The six coffees mentioned have been reviewed by an organisation that has been reviewing coffee for over 15 years. coffeereview.com has reviewed thousands and thousands of coffees and provide an independent and consistent way to compare different coffees. They are not "giving themselves a pat on the back" or "self promoting their industries products", they are providing their view on the merits of a coffee against all the others they have tried - in a least subjective manner as possible. You can read about their 'caveats' here: http://www.coffeereview.com/coffee_caveats.cfm They also cup blind so are not prejudiced by names of coffee or roasters.

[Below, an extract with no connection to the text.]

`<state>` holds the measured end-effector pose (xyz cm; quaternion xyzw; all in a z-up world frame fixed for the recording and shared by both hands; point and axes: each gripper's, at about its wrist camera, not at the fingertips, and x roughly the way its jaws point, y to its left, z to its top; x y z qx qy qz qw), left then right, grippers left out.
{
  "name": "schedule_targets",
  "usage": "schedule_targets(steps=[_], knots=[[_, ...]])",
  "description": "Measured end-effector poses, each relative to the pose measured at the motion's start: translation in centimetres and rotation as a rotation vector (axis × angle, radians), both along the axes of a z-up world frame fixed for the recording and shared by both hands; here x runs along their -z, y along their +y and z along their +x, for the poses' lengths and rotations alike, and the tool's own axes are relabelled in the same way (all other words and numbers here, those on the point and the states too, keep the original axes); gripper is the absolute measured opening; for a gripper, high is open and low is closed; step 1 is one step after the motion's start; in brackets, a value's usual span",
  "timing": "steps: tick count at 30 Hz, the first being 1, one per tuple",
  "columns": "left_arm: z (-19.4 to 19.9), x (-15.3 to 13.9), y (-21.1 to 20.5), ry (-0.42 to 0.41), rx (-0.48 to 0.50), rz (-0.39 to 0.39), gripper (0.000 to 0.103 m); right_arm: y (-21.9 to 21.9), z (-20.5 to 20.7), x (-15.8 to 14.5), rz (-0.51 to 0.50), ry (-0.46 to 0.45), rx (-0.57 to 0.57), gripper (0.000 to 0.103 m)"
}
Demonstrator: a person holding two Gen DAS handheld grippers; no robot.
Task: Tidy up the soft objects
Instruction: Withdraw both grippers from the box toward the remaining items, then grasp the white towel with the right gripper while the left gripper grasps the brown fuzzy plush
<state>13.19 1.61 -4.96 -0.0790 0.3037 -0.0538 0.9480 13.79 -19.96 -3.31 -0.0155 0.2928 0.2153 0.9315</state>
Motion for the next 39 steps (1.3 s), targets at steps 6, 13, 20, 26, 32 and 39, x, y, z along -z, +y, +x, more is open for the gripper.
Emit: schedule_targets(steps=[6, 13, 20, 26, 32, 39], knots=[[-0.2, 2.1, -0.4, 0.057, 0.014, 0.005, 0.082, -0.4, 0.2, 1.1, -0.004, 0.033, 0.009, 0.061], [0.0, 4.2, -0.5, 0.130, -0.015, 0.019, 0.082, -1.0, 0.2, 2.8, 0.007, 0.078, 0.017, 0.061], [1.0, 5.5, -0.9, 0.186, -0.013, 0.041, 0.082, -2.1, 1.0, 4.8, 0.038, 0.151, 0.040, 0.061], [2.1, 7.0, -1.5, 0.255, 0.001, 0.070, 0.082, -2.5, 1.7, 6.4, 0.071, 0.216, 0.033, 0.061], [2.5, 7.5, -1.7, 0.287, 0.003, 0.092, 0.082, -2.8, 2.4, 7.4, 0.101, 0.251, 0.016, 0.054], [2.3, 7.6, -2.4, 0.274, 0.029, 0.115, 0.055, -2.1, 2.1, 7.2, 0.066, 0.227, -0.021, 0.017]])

Yes, coffeereview.com are interested to get more visibility in the UK - they would like to grow the service they provide. What is wrong with that? As radish said - it doesn't "invalidate the assessment of the coffees". You can read about their services here: http://www.coffeereview.com/reviewservices.cfm

This is the first time coffeereview.com have reviewed UK roasted coffee and yes, the list of coffees that were tried were from "a fraction of the roasters out there". I maintain a list of roasters in the UK & Ireland - http://thecoffeeroasters.co.uk/pages/a-big-list-of-coffee-roasters-in-uk - currently there are over 220! If you would like to nominate a coffee/roaster for a future review, you can do so here: http://www.coffeereview.com/nominate.cfm

Let's not focus on the many roasters that could have been included in the first review, instead, look at the six coffees that scored 91+ and enjoy them!

best regards, Lloyd


----------



## 4085 (Nov 23, 2012)

Lloyd, as one of the more sceptical members, let me thank you for your openness.


----------